Exercise instructions — Beneath this instruction is a listing; print exactly the lines in it starting at the line that contains "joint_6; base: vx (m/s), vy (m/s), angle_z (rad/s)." and going through the line that contains "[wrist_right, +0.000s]".

Data supplied —
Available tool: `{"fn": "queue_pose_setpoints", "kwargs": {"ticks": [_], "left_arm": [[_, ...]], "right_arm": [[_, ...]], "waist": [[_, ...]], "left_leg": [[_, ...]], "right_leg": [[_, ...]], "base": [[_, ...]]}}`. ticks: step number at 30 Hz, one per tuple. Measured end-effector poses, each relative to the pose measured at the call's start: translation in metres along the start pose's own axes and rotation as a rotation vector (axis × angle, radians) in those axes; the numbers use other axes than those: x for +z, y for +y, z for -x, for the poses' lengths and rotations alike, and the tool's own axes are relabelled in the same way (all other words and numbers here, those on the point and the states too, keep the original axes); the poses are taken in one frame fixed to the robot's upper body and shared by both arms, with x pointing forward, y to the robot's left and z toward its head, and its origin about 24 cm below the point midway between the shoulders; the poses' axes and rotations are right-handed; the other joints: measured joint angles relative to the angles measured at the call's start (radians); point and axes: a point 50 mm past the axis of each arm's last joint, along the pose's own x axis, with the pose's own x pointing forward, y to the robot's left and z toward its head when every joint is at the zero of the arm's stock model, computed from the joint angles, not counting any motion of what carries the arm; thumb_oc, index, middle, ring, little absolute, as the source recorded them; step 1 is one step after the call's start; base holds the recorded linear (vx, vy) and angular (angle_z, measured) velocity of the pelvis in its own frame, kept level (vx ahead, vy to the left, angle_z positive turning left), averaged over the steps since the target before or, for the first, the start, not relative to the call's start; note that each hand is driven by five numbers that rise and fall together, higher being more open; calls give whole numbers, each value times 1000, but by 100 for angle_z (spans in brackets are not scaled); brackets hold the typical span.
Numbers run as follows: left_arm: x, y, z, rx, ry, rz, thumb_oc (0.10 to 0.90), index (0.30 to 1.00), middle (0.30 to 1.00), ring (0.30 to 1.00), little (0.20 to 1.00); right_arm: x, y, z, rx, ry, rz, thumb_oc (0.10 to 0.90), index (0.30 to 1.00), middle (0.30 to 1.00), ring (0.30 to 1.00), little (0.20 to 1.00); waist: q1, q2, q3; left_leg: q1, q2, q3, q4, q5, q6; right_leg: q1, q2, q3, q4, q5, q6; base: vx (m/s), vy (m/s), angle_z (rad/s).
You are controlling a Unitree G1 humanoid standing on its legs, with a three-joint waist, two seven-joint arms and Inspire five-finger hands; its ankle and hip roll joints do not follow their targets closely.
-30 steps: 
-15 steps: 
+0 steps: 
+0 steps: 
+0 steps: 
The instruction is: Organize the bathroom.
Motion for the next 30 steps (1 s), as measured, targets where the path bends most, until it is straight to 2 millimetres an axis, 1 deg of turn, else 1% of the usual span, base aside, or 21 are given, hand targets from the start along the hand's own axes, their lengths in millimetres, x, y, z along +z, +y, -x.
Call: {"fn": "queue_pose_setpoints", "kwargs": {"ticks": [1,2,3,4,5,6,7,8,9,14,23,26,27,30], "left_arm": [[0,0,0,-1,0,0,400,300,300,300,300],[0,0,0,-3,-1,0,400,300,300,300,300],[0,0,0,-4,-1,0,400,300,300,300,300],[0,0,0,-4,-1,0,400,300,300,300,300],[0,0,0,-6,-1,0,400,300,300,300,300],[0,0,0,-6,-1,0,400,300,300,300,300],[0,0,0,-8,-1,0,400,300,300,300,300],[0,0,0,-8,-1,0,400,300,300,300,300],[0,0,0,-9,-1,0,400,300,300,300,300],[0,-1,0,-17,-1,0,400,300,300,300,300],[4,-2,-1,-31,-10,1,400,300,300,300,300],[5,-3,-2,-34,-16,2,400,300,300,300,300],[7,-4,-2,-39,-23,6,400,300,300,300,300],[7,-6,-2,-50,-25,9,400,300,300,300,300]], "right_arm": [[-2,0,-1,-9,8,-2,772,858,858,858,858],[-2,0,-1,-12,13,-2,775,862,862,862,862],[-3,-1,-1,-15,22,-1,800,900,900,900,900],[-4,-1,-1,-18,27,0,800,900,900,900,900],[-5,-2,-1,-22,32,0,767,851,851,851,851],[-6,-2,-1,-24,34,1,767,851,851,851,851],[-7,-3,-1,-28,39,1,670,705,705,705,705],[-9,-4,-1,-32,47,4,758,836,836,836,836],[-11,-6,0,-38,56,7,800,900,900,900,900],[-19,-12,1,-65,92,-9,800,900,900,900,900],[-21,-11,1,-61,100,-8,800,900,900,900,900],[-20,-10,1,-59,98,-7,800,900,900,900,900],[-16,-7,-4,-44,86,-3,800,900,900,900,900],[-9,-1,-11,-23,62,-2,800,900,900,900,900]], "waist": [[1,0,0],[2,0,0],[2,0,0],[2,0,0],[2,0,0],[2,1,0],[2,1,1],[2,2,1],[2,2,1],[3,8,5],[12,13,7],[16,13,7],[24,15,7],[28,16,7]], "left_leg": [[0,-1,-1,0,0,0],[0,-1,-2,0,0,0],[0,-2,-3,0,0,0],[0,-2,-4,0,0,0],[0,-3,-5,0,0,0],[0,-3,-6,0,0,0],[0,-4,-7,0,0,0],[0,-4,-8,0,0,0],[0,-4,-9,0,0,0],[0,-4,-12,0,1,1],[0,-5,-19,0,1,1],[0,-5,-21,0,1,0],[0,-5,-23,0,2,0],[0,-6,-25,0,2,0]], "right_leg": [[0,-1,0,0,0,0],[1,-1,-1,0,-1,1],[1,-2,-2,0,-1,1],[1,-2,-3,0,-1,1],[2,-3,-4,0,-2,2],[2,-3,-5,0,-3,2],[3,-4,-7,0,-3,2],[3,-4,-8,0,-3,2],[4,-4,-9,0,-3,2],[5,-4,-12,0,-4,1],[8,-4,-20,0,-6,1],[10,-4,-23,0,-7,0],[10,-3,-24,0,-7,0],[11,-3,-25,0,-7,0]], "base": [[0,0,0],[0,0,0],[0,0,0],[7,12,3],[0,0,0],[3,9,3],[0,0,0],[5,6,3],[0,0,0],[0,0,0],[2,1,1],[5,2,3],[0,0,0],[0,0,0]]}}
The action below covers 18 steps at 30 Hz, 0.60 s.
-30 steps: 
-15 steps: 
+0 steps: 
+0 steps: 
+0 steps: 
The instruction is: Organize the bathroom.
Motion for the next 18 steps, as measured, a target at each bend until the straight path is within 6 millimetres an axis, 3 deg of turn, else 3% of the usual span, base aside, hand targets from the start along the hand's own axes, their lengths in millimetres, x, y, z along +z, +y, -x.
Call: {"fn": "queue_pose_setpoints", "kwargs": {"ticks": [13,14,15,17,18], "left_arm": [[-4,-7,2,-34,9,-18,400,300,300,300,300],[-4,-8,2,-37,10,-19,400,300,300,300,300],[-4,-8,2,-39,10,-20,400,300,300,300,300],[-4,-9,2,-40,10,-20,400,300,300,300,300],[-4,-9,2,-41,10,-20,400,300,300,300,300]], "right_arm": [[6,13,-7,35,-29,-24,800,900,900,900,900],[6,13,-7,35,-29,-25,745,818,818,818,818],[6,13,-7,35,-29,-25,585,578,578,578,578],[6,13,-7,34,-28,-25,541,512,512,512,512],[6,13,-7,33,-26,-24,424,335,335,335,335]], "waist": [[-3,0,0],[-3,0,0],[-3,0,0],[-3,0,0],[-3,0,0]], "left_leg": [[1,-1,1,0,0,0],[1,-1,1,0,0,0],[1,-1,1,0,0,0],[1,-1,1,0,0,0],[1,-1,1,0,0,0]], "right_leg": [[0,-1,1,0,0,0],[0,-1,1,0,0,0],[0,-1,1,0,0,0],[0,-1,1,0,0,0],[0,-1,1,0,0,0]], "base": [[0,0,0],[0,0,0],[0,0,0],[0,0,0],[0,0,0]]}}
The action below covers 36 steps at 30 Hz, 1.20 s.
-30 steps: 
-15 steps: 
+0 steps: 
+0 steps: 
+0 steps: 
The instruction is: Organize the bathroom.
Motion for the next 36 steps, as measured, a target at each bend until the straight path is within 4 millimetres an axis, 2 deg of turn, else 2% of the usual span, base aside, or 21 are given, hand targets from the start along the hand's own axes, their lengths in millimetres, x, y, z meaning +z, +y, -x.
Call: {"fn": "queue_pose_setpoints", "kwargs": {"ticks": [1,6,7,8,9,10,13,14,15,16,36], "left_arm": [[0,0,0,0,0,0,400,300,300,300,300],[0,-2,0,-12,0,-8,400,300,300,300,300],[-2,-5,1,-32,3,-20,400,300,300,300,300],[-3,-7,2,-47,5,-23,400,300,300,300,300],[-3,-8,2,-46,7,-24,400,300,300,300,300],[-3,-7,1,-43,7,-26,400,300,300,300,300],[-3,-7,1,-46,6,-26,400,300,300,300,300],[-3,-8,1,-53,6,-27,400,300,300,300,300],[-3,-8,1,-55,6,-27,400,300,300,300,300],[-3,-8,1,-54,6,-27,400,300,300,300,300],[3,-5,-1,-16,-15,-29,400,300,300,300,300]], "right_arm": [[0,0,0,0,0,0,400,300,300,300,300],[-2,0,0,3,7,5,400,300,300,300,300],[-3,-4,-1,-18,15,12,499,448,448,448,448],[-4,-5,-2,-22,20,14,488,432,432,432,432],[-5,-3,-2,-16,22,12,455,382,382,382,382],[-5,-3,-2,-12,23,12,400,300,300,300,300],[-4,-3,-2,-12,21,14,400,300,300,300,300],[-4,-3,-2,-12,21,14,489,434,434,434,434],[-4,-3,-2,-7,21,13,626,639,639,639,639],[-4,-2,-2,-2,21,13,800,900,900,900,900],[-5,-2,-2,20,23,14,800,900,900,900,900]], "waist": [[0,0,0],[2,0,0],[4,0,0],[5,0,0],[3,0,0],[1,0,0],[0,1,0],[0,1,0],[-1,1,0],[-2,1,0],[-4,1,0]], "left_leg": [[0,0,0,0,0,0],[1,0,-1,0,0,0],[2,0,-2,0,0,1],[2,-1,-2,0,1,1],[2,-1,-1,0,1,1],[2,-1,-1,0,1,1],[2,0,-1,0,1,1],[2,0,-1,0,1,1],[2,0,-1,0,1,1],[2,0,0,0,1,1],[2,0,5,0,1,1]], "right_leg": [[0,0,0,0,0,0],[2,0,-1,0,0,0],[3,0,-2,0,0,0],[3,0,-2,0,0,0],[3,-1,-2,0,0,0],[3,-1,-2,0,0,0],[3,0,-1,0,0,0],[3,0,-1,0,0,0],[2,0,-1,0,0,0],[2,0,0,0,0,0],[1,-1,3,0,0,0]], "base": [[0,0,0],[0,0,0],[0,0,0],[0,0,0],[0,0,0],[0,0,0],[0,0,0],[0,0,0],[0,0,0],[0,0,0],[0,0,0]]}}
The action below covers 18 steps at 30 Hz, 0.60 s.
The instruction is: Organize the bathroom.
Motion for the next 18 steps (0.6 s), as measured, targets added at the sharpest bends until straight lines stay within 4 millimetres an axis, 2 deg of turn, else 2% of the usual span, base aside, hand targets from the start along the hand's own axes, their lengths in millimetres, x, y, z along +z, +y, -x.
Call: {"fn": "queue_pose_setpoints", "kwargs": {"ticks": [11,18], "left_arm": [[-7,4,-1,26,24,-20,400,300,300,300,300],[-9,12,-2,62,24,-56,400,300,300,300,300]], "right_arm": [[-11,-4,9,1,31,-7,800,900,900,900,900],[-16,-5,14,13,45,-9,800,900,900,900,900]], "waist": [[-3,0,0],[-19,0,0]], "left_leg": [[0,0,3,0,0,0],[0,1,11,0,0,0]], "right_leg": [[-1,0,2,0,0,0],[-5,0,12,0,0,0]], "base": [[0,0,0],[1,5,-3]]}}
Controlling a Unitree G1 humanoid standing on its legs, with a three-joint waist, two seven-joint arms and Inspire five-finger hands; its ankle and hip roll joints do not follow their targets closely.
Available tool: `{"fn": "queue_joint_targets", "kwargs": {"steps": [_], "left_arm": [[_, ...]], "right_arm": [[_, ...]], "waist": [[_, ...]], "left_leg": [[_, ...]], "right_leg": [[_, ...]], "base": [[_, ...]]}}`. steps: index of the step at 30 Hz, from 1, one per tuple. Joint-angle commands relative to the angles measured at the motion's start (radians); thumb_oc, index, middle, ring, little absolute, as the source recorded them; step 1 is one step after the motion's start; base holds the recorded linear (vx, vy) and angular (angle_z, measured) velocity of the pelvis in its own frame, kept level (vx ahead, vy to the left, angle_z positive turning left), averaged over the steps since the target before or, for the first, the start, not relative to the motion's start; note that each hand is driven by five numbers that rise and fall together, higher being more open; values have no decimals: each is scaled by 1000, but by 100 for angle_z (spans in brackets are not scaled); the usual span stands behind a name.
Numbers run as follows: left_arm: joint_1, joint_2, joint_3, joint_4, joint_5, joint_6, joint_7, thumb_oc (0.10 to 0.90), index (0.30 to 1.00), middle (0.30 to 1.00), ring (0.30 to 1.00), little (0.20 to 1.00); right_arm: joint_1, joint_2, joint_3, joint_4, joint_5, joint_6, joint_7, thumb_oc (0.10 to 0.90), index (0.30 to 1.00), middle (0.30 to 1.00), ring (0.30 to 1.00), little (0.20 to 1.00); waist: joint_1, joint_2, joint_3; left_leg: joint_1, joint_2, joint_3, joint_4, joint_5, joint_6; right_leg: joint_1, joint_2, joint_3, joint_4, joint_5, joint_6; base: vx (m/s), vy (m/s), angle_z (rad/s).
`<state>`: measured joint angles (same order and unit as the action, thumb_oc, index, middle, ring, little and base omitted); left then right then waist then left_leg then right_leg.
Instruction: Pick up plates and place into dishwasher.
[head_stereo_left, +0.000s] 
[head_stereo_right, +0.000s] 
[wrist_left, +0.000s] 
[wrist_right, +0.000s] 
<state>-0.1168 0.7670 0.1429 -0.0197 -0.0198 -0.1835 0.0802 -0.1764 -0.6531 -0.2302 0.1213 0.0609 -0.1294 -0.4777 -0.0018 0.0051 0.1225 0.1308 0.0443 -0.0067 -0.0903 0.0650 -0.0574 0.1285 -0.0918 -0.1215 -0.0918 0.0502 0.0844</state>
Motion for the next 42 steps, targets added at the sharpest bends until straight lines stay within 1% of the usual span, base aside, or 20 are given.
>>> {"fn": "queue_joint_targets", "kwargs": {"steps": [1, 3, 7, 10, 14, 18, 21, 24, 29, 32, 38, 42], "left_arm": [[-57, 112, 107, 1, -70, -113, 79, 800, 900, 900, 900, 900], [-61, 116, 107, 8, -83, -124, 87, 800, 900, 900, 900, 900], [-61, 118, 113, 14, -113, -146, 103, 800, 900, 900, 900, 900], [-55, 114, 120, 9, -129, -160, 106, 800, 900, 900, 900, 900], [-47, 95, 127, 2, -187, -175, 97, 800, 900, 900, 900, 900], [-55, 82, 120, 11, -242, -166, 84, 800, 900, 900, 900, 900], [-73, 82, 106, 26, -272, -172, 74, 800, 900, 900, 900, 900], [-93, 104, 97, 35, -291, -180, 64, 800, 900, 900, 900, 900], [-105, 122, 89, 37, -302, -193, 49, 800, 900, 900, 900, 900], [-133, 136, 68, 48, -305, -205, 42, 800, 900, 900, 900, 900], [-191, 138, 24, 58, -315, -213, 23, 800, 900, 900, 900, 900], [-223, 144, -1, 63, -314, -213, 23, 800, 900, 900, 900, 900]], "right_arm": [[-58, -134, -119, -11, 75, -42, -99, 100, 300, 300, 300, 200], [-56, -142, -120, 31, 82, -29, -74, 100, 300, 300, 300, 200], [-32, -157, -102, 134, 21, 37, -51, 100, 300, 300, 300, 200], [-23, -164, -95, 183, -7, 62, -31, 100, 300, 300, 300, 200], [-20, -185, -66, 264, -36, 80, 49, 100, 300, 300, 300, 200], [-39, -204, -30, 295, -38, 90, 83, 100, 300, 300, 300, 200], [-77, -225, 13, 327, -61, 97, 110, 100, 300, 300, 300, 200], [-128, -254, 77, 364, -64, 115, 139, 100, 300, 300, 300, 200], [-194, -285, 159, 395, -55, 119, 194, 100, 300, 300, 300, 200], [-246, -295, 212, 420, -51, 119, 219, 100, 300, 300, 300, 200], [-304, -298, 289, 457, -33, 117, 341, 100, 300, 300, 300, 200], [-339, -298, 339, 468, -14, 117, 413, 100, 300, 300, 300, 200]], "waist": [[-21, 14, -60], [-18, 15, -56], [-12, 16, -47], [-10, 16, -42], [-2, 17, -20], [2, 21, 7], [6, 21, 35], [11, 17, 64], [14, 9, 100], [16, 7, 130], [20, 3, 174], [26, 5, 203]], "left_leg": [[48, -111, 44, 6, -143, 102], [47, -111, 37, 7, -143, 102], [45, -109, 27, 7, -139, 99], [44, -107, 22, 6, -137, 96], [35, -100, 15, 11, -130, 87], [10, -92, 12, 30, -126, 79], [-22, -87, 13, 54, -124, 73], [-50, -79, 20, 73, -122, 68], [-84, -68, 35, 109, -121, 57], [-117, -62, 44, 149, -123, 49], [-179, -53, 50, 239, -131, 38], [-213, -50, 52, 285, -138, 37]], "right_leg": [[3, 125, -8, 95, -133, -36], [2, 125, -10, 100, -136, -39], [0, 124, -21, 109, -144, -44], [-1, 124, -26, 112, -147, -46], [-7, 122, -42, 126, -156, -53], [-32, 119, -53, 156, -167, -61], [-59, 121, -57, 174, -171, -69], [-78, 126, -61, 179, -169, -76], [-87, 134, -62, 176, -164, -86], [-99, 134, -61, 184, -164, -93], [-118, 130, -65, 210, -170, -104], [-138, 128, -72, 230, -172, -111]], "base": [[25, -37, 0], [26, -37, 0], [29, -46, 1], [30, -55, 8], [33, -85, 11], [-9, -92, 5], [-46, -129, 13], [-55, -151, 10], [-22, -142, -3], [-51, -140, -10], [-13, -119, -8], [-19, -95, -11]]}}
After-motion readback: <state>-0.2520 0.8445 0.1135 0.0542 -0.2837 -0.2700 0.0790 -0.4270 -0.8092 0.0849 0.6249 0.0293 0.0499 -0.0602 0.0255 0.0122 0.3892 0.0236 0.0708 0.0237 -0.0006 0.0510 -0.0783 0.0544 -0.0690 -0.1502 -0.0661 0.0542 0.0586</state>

Exercise answer —
Numbers run as follows: left_arm: joint_1, joint_2, joint_3, joint_4, joint_5, joint_6, joint_7, thumb_oc (0.10 to 0.90), index (0.30 to 1.00), middle (0.30 to 1.00), ring (0.30 to 1.00), little (0.20 to 1.00); right_arm: joint_1, joint_2, joint_3, joint_4, joint_5, joint_6, joint_7, thumb_oc (0.10 to 0.90), index (0.30 to 1.00), middle (0.30 to 1.00), ring (0.30 to 1.00), little (0.20 to 1.00); waist: joint_1, joint_2, joint_3; left_leg: joint_1, joint_2, joint_3, joint_4, joint_5, joint_6; right_leg: joint_1, joint_2, joint_3, joint_4, joint_5, joint_6; base: vx (m/s), vy (m/s), angle_z (rad/s).
`<state>`: measured joint angles (same order and unit as the action, thumb_oc, index, middle, ring, little and base omitted); left then right then waist then left_leg then right_leg.
Instruction: Pick up plates and place into dishwasher.
[head_stereo_left, +0.000s] 
[head_stereo_right, +0.000s] 
[wrist_left, +0.000s] 
[wrist_right, +0.000s] 

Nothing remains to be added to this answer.